◆ **Task details**:
Work through the records below and copy every line that includes "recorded".

[Collected data entries]

═══

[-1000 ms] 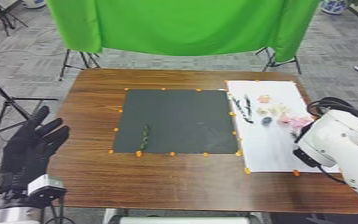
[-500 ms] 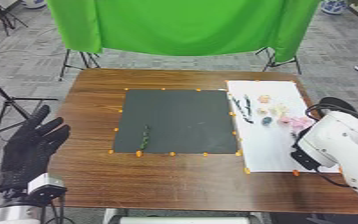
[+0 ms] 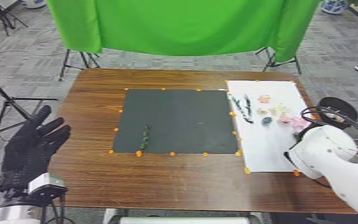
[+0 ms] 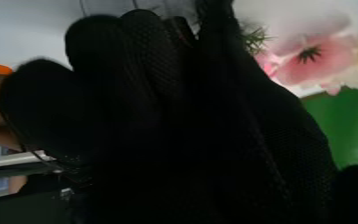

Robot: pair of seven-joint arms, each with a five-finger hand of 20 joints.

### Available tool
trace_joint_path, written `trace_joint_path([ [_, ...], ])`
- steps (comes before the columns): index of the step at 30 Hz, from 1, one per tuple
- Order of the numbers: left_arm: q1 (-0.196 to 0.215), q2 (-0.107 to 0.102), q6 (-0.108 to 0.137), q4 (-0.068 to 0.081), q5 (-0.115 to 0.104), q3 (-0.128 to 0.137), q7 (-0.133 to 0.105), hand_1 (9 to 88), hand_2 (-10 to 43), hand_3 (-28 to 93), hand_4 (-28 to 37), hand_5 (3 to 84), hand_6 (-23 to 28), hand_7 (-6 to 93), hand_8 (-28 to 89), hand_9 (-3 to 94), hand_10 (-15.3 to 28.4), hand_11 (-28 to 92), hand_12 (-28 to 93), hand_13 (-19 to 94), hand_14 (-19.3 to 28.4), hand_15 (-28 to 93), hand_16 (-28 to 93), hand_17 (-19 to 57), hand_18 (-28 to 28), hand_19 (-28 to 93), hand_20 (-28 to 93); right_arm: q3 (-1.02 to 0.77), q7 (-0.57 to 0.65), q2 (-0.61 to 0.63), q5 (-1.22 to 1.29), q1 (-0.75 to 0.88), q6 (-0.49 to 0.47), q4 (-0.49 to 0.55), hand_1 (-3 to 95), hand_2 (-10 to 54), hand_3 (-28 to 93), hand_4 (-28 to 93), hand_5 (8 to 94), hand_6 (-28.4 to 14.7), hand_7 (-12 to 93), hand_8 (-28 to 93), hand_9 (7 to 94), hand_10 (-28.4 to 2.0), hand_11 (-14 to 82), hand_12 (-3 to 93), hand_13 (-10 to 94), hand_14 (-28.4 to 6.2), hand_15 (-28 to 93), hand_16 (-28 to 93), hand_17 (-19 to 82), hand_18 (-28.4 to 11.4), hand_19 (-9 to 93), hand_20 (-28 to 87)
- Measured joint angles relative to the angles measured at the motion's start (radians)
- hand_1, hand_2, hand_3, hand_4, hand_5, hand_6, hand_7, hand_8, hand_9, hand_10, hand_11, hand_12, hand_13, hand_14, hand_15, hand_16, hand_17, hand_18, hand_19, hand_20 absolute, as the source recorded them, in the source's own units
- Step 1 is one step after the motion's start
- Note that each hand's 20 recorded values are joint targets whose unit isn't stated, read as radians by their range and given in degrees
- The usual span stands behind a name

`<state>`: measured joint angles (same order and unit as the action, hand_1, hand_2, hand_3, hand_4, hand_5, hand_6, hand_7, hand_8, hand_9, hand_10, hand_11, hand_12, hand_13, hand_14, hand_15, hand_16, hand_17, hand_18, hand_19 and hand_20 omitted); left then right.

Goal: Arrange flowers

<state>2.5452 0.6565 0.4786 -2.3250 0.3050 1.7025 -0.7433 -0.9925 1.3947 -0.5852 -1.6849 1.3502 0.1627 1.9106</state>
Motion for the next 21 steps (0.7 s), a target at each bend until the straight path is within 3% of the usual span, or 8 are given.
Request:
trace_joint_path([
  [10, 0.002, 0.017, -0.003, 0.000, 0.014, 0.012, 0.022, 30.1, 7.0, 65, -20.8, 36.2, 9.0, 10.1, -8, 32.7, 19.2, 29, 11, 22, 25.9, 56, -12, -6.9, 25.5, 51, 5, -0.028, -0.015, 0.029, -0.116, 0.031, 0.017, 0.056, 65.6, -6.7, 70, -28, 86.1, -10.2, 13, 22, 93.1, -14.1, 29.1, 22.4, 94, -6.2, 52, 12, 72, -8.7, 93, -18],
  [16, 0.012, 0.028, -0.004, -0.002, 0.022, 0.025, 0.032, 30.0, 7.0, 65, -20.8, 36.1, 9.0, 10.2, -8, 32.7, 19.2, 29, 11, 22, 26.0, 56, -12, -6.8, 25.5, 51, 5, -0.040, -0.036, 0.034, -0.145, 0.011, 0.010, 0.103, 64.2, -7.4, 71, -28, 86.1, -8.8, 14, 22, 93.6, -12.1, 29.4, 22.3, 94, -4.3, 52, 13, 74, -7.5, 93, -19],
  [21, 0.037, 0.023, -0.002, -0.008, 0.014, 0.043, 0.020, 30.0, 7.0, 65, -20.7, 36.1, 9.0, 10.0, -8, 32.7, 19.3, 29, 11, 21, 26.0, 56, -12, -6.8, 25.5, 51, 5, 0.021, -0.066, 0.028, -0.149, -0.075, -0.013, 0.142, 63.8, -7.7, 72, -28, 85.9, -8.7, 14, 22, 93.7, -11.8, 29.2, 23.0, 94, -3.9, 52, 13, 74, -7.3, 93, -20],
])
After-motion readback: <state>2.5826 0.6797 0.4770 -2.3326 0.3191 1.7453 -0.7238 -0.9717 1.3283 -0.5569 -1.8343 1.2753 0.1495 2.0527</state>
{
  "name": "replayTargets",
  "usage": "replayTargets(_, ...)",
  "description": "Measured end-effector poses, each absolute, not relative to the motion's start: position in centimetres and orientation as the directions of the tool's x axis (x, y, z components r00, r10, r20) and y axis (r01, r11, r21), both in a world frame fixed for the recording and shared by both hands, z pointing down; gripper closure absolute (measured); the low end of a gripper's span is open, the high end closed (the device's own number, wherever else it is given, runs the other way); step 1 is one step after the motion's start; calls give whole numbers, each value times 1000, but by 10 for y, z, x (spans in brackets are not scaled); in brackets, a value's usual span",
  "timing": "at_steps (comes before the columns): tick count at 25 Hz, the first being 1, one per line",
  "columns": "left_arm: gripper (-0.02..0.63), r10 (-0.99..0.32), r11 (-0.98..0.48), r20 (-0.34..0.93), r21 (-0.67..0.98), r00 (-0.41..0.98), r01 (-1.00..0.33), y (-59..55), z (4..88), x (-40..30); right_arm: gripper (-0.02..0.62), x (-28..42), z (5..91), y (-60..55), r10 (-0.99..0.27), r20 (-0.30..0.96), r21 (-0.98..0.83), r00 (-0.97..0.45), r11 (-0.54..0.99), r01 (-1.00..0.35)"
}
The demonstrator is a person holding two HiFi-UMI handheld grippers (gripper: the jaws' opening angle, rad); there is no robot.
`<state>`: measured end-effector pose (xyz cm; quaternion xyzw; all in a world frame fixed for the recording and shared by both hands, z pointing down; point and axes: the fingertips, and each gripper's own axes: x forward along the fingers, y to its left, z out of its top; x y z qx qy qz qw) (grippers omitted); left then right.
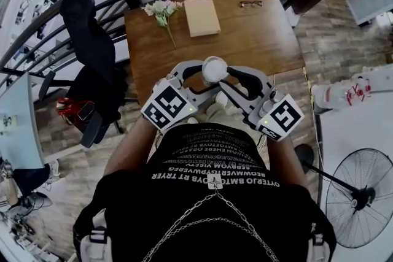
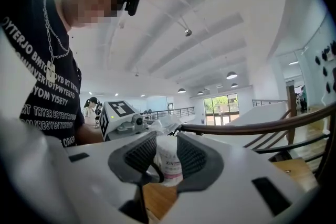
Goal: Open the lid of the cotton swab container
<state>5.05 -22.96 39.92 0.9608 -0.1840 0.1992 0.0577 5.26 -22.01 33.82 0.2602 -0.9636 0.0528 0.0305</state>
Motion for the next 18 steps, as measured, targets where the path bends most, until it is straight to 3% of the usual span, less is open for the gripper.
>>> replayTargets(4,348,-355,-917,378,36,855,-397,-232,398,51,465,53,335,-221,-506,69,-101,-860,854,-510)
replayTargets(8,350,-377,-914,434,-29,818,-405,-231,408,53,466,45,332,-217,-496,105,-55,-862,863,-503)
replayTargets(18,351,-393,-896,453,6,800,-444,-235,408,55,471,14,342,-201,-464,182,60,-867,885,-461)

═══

◆ **Response to this task**:
- hand_1, hand_2, hand_3, hand_4, hand_5, hand_6, hand_7, hand_8, hand_9, hand_10, hand_11, hand_12, hand_13, hand_14, hand_15, hand_16, hand_17, hand_18, hand_19, hand_20 absolute, as the source recorded them, in the source's own units
- Note that each hand's 20 recorded values are joint targets whose unit isn't stated, read as radians by their range and given in degrees

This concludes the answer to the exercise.